**Exercise instructions**
Your copy should match the listing below word for word, with no images in it.

****************************************

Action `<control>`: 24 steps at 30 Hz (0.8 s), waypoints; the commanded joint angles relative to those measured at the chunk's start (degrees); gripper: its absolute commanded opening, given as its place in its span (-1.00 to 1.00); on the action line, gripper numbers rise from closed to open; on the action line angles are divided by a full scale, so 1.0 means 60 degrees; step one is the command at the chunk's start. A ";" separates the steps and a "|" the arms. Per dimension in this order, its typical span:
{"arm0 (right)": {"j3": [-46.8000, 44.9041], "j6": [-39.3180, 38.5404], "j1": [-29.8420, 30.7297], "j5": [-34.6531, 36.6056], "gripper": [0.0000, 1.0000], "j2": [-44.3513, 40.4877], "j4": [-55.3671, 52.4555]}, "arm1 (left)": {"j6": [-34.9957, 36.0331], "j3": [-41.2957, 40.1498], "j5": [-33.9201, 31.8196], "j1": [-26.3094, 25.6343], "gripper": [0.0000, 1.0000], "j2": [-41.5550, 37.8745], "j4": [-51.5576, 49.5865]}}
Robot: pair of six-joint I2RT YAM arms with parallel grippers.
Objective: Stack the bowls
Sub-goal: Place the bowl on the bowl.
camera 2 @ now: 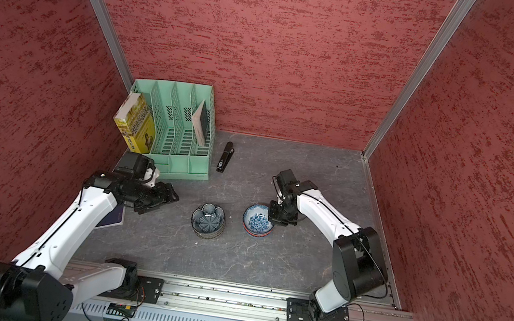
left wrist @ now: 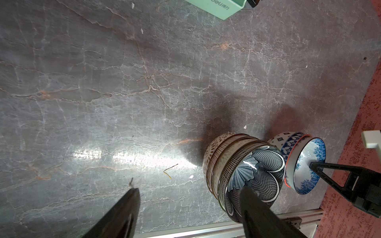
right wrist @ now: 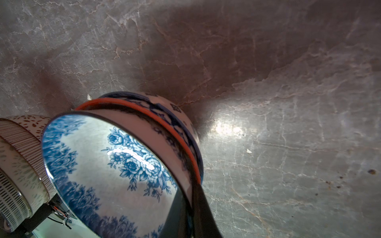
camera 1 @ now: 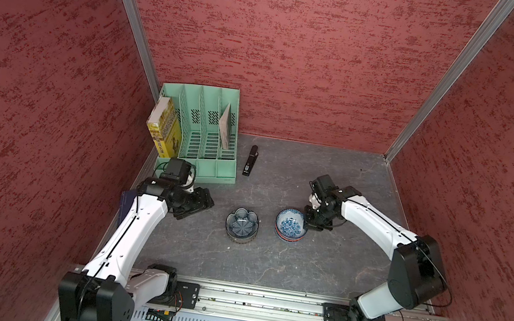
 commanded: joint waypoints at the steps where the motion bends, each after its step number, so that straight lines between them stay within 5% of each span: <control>1: -0.0110 -0.0042 -0.0065 0.0040 -1.00 -0.0255 0.0273 | 0.0124 -0.0113 0.0040 0.0085 0.58 0.0045 0.0137; 24: -0.0125 -0.0048 -0.0060 -0.0209 -0.81 -0.0380 0.0160 | 0.0116 -0.0143 0.0038 0.0090 0.58 -0.0011 0.0148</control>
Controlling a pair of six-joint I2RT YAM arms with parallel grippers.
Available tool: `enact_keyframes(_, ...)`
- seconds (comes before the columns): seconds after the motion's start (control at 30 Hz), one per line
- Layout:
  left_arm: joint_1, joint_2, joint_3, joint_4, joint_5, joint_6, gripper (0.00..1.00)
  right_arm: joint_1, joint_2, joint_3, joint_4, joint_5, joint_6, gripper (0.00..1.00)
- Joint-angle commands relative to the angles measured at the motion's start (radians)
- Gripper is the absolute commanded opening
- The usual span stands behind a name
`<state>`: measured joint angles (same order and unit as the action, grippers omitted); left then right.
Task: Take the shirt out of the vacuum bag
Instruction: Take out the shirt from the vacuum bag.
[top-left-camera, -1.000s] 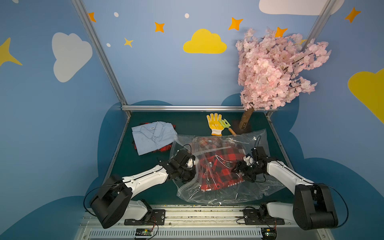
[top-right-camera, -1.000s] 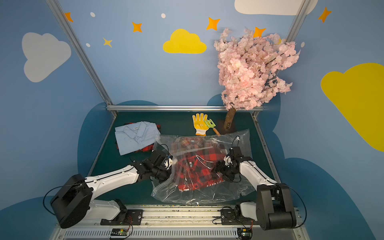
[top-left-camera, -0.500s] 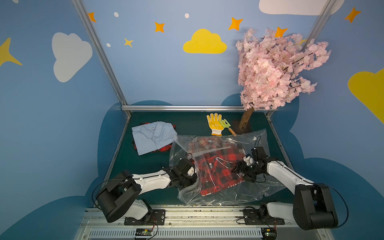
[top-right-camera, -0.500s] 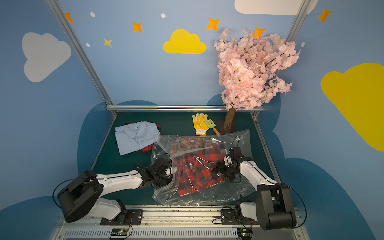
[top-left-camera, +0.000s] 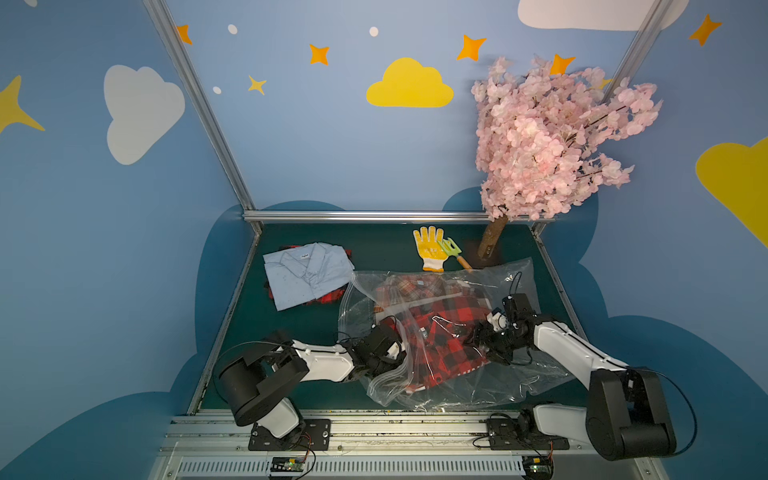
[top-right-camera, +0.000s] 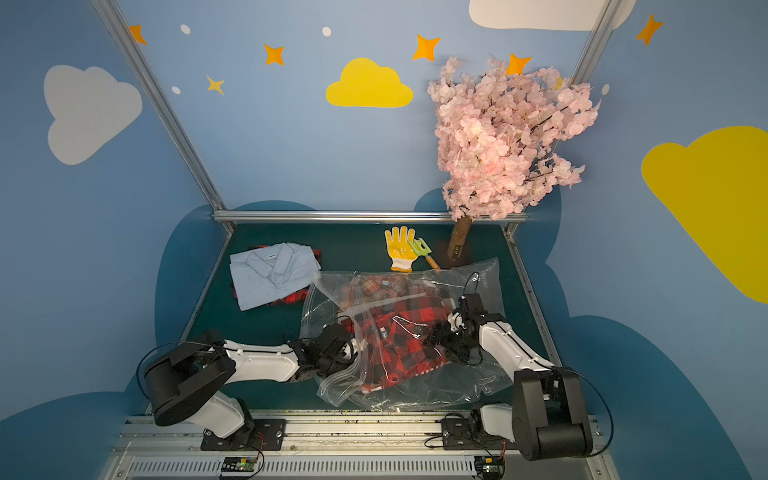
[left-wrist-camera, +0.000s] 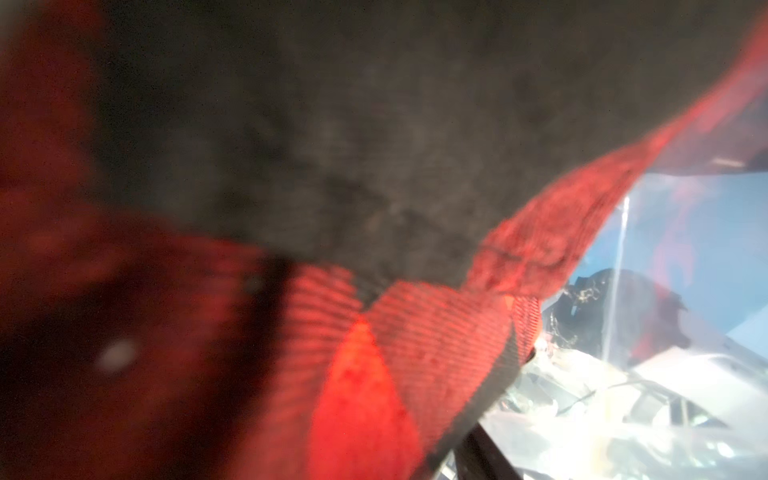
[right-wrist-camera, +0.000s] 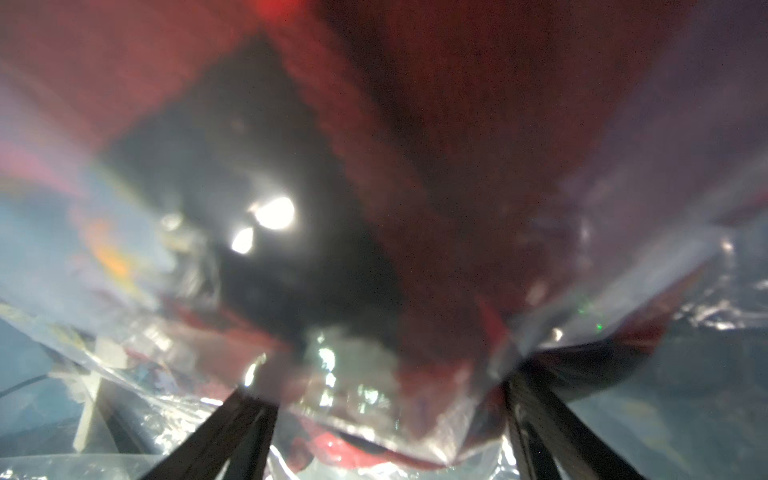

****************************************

**Answer space**
Action `<control>`: 24 steps at 30 Hz (0.8 s), waypoints; the commanded joint angles relative to those measured at the chunk's start (degrees); gripper: its absolute commanded opening, given as its place in its span (-1.00 to 1.00); on the action line, gripper numbers rise from closed to open; on the action line angles are divided by a full scale, so 1.0 means 60 degrees; step one is the command at the chunk's start. A ";" separates the steps and a "|" the arms. Per dimension in this order, its typical span:
{"arm0 (right)": {"j3": [-46.8000, 44.9041], "j6": [-39.3180, 38.5404], "j1": [-29.8420, 30.7297], "j5": [-34.6531, 36.6056], "gripper": [0.0000, 1.0000], "j2": [-44.3513, 40.4877], "j4": [-55.3671, 52.4555]}, "arm1 (left)": {"j6": [-34.9957, 36.0331], "j3": [-41.2957, 40.1498], "j5": [-33.9201, 31.8196], "j1": [-26.3094, 25.6343], "gripper": [0.0000, 1.0000], "j2": [-41.5550, 37.8745], "j4": [-51.5576, 49.5865]}}
Robot: pair of six-joint I2RT YAM arms with parallel grippers.
Objective: Stack the bowls
Sub-goal: Place the bowl on the bowl.
camera 2 @ now: 
left wrist @ now: 
right wrist @ now: 
camera 1 @ now: 
 commanded: joint waypoints at the steps where the motion bends, each after its step number, so that straight lines between them stay within 5% of each span: <control>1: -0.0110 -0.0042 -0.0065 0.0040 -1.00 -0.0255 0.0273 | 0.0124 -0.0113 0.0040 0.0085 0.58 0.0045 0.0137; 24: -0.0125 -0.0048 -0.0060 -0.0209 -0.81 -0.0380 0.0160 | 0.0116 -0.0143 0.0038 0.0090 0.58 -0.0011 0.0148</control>
Controlling a pair of six-joint I2RT YAM arms with parallel grippers.
Available tool: `enact_keyframes(_, ...)`
- seconds (comes before the columns): seconds after the motion's start (control at 30 Hz), one per line
- Layout:
  left_arm: joint_1, joint_2, joint_3, joint_4, joint_5, joint_6, gripper (0.00..1.00)
  right_arm: joint_1, joint_2, joint_3, joint_4, joint_5, joint_6, gripper (0.00..1.00)
- Joint-angle commands relative to the angles measured at the motion's start (radians)
- Gripper is the absolute commanded opening
- The usual span stands behind a name
`<state>`: measured joint angles (same order and unit as the action, grippers omitted); left then right.
Task: Take the shirt out of the vacuum bag
Instruction: Take out the shirt from the vacuum bag.
[top-left-camera, -1.000s] 
[top-right-camera, -1.000s] 
[top-left-camera, -0.500s] 
[top-right-camera, -0.500s] 
[top-left-camera, +0.000s] 
[top-right-camera, +0.000s] 
[left-wrist-camera, +0.000s] 
[right-wrist-camera, +0.000s] 

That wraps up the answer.